Less than high school
39.1%
Post-secondary certificate
31.2%
Bachelor's degree
18.3%
High school diploma
8.2%
Associate's degree
3.1%

Related careers your child might also consider

How parents help teens explore careers like this

Solyo helps parents map a teen's interests to specific careers, then back to the colleges and majors that lead there. Salary, outlook, and education data come from BLS and O*NET — the same sources high school counselors use — but presented for the parent's planning lens, not the student's exploration view.

Common questions parents ask about landscaping and groundskeeping workers

What is the median salary for landscaping and groundskeeping workers?

The median annual salary for landscaping and groundskeeping workers is $38,090 according to the latest Bureau of Labor Statistics data.

Is landscaping and groundskeeping workers a growing career?

BLS projects +3.6% growth for landscaping and groundskeeping workers from 2024 through 2034, which is average growth projected to grow at roughly the US average.

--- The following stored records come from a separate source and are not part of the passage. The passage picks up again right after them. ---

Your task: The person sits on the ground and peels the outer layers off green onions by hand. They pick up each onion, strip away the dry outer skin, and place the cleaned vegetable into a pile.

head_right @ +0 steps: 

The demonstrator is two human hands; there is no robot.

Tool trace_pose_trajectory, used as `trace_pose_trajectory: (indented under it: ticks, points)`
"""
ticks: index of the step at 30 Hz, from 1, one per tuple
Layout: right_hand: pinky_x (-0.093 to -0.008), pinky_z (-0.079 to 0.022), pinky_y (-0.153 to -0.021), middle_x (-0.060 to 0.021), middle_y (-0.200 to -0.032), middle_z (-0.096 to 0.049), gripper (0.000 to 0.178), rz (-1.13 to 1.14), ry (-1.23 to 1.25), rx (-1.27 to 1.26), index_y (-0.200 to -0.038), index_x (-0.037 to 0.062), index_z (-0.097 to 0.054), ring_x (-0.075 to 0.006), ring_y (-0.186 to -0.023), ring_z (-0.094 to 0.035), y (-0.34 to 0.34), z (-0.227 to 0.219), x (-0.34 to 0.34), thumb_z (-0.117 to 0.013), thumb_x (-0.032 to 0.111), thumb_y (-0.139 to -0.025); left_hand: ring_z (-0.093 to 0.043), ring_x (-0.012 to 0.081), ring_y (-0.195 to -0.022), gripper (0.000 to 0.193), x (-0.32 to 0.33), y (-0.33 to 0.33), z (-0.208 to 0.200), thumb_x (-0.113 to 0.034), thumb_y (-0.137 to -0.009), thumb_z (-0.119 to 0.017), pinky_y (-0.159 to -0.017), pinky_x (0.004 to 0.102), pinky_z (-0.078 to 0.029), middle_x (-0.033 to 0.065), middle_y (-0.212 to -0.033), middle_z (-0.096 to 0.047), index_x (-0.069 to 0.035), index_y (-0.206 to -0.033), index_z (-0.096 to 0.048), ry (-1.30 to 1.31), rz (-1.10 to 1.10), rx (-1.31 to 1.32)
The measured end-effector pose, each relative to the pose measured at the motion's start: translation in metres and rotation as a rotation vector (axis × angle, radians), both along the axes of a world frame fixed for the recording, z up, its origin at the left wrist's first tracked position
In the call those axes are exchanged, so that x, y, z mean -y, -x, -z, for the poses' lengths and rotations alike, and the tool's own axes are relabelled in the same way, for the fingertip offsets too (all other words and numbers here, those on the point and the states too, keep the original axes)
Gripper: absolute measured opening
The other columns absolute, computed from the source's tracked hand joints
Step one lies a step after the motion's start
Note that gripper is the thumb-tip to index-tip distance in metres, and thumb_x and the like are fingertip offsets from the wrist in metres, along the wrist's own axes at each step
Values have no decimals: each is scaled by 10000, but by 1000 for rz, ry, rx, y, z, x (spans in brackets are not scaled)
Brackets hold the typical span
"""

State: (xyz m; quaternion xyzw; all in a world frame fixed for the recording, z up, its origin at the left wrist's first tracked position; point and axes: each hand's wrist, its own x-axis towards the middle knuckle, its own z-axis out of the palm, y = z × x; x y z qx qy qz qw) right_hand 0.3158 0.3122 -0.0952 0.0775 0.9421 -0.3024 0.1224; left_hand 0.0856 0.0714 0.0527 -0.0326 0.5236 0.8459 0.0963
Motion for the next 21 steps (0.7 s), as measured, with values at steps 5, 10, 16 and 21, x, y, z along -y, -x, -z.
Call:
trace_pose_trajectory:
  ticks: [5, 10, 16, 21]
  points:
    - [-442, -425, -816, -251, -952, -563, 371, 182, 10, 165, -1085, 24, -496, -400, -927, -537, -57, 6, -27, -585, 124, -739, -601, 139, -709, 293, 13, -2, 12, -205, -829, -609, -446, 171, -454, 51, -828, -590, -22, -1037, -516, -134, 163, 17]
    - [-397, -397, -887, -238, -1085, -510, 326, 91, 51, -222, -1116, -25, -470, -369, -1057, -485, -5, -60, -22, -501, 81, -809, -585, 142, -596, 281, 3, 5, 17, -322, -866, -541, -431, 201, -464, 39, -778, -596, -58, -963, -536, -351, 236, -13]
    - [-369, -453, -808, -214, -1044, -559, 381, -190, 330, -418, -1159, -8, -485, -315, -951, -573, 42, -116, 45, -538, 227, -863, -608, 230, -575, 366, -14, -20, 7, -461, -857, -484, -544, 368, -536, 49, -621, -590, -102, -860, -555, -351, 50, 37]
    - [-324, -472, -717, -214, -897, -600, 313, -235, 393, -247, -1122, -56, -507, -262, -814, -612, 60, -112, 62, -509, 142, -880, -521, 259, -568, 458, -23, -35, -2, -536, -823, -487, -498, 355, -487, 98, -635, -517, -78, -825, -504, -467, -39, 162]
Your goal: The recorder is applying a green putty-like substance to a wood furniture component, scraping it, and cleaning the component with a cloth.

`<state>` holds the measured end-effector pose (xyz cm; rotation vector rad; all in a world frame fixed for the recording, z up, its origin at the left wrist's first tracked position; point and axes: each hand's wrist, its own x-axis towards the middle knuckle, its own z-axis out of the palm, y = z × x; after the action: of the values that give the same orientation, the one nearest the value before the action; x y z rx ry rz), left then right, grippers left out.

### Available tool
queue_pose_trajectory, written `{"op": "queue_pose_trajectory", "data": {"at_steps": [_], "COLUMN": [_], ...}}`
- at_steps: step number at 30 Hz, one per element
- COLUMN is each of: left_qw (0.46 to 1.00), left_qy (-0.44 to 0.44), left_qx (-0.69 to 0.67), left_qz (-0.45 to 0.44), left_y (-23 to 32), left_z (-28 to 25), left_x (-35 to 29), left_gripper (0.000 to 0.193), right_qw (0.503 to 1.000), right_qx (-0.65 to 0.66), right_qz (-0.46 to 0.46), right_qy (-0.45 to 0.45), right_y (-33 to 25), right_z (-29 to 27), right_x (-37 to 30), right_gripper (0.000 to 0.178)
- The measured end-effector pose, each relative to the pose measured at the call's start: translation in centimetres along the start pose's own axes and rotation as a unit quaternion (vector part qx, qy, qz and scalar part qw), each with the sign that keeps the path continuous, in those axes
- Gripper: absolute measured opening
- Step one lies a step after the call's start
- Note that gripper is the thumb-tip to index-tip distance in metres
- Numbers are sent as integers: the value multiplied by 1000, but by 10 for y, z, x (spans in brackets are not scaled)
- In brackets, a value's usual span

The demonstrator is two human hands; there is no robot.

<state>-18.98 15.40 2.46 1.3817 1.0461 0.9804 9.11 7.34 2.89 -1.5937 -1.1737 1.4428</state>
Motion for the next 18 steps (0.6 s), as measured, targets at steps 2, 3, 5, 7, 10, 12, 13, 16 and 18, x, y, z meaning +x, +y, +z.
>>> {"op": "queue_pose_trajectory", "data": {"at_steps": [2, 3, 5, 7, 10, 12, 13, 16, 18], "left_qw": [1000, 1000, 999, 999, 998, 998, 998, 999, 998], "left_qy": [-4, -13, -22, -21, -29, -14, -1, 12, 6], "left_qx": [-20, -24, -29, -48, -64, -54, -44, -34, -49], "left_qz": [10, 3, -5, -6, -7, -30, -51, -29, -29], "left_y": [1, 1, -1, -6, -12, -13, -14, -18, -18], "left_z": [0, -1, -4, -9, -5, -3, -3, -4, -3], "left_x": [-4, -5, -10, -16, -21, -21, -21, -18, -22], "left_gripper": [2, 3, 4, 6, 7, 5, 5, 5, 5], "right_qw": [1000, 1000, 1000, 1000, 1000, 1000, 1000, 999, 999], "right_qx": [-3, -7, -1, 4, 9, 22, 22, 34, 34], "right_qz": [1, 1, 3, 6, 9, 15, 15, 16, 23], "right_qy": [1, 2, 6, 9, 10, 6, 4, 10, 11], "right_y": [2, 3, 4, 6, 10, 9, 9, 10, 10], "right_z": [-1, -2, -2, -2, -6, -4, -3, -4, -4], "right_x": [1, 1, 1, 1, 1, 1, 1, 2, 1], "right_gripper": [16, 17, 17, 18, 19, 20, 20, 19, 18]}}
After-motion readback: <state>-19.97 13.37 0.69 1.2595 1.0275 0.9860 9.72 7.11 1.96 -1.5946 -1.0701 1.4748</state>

What education does my child need to become landscaping and groundskeeping worker?

The typical entry path requires a high school diploma plus on-the-job training, certifications, or postsecondary credentials, plus any state licensure or certification specific to the role. Programs that align well with this career can be filtered inside Solyo's college search.

What careers are similar to landscaping and groundskeeping workers?

Related occupations within the Building and Grounds Cleaning and Maintenance category share education paths and skill profiles, so they're a useful starting set when a teen is uncertain. The "Related careers" section below lists nearby options.

Salary data sourced from the U.S. Bureau of Labor Statistics Occupational Employment Statistics program. Skills, tasks, and education distribution from the O*NET database. Job outlook from the BLS Employment Projections 2024–2034 release.